The Rolph papers comprise two main categories. The first comprises papers relating to Rolph's writing of Kingley Martin's biography includes correspondence from before and after its publication. The second relates more generally to Rolph's association with the New Statesman . It includes copies of Rolph's articles, and files on legal queries sent in by readers, addressing topics such as mental health laws, immigration issues and suspected discrimination against gay men in the Armed Forces.
Scope and Content
Administrative / Biographical History
Cecil Rolph Hewitt (1901-1994), who wrote under the pen-name C. H. Rolph, was born in London. After working as an accountant for five years, he served with the City of London Police, 1921-46, leaving with the rank of Chief Inspector. He was on the editorial staff of the New Statesman from 1947 to 1970 and was a director from 1965 to 1980. He wrote the official biography of its editor from 1931 to 1960, Kingsley: The life, letters and diaries of Kingsley Martin (Gollancz, 1973)). As a journalist, he specialised in legal issues; and he was a member of the Parole Board (1967-69) and a Vice-President of the Howard League for Penal Reform.
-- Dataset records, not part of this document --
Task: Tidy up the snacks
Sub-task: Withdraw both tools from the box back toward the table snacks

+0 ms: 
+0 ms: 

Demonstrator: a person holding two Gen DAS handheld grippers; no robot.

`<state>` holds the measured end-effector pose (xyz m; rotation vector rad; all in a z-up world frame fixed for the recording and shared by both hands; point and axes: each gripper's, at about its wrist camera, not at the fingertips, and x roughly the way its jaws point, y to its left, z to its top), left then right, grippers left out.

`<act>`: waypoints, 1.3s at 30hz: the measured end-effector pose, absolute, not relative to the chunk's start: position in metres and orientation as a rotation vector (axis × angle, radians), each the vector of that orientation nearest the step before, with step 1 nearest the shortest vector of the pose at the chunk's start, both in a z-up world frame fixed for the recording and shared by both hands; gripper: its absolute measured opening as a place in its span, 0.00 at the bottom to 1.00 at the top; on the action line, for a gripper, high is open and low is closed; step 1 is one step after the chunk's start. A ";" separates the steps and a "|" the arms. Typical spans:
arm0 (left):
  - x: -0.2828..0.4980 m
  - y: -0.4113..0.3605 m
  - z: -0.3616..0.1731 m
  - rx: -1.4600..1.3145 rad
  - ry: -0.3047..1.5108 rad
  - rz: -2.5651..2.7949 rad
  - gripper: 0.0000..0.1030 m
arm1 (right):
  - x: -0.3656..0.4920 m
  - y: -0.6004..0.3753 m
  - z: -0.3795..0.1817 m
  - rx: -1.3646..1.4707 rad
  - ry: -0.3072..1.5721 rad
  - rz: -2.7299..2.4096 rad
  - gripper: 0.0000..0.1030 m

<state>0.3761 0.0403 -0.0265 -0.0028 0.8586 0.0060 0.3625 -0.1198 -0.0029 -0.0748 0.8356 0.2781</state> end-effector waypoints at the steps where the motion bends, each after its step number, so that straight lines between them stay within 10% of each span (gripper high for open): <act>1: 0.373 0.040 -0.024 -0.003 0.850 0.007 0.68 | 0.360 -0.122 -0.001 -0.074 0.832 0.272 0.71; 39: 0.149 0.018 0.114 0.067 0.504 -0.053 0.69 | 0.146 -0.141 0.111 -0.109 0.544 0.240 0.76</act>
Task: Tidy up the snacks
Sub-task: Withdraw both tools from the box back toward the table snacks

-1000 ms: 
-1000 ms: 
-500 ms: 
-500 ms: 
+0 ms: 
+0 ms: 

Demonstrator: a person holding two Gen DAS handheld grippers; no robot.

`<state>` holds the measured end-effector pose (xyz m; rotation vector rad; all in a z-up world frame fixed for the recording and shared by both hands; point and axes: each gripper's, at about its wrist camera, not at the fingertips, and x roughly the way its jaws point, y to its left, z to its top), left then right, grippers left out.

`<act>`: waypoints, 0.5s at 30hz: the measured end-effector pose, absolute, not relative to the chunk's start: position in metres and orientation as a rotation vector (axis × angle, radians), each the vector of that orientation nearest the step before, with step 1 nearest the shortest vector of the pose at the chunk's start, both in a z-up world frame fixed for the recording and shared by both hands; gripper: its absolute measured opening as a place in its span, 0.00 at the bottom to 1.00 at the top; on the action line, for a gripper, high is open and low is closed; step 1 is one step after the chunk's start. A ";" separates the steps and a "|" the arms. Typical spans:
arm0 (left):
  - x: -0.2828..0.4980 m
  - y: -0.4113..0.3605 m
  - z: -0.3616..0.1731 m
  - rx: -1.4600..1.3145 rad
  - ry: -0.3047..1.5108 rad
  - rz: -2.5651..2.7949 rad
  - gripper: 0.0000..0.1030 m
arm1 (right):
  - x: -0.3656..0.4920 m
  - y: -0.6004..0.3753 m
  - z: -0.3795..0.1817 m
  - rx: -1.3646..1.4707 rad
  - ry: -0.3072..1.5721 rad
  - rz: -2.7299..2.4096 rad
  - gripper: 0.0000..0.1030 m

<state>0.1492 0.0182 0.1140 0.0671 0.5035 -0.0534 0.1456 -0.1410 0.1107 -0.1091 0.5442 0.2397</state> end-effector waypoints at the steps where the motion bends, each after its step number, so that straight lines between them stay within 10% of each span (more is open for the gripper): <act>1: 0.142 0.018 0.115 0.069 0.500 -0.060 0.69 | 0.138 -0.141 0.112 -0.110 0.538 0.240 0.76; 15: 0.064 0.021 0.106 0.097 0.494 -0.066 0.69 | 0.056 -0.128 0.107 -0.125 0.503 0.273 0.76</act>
Items in the collection may be consulted for the purpose of private study and personal research, within the controlled environment and restrictions of The Keep's Reading Rooms.
Given by C. R. Hewitt in August 1989
Prepared by John Farrant, September 2002.
Other Finding Aids
An online catalogue is available on The Keep's website .
Conditions Governing Use
COPIES FOR PRIVATE STUDY: Subject to copyright, conditions imposed by owners and protecting the documents, digital copies can be made.
PUBLICATION: A reader wishing to publish material in the collection should contact the Head of Special Collections, in writing. The reader is responsible for obtaining permission to publish from the copyright owner.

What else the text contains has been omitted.